- _Exercise instructions_
Write out the data below in full, unchanged, minus the images.

- _Stored items from a collection_
--*--

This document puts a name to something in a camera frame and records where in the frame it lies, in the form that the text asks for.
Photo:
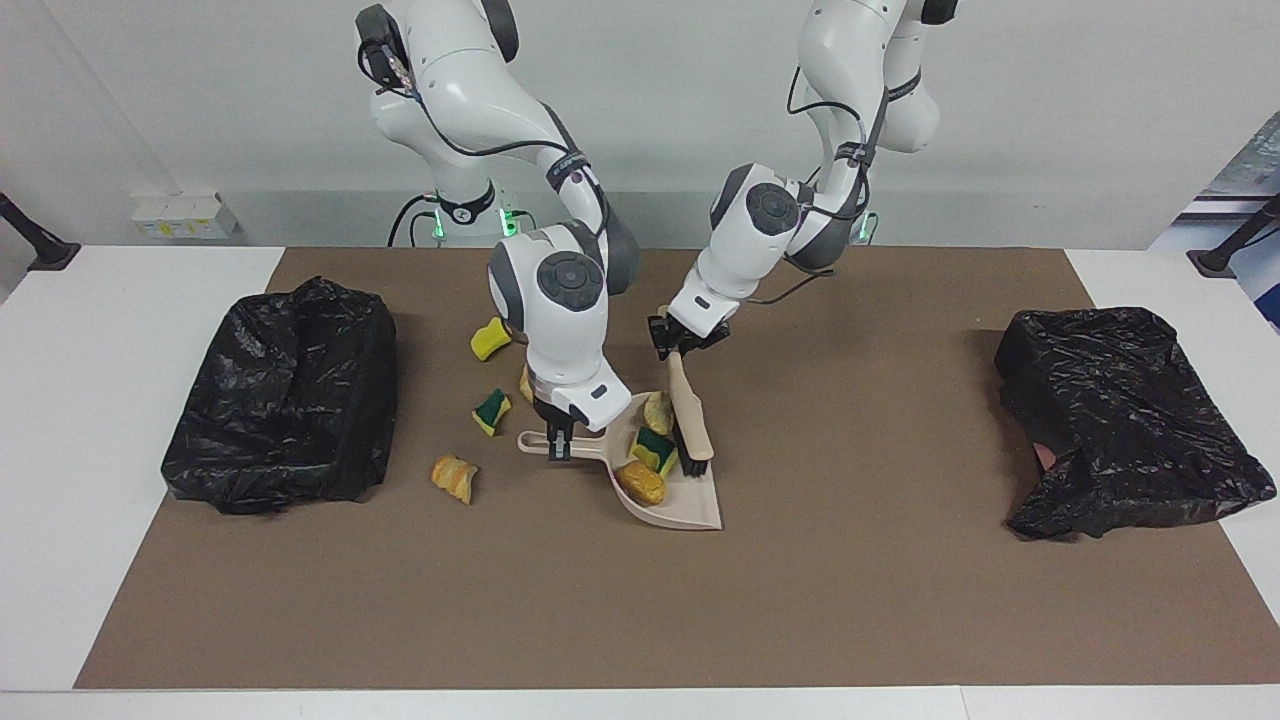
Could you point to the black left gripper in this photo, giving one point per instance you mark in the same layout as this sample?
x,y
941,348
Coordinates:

--*--

- _Expected output_
This document puts a name to something in a camera frame and records where in the frame it lies, in the form that the text asks for.
Photo:
Could you point to the black left gripper in this photo, giving one point per instance you mark in the same layout as this sample?
x,y
941,348
Coordinates:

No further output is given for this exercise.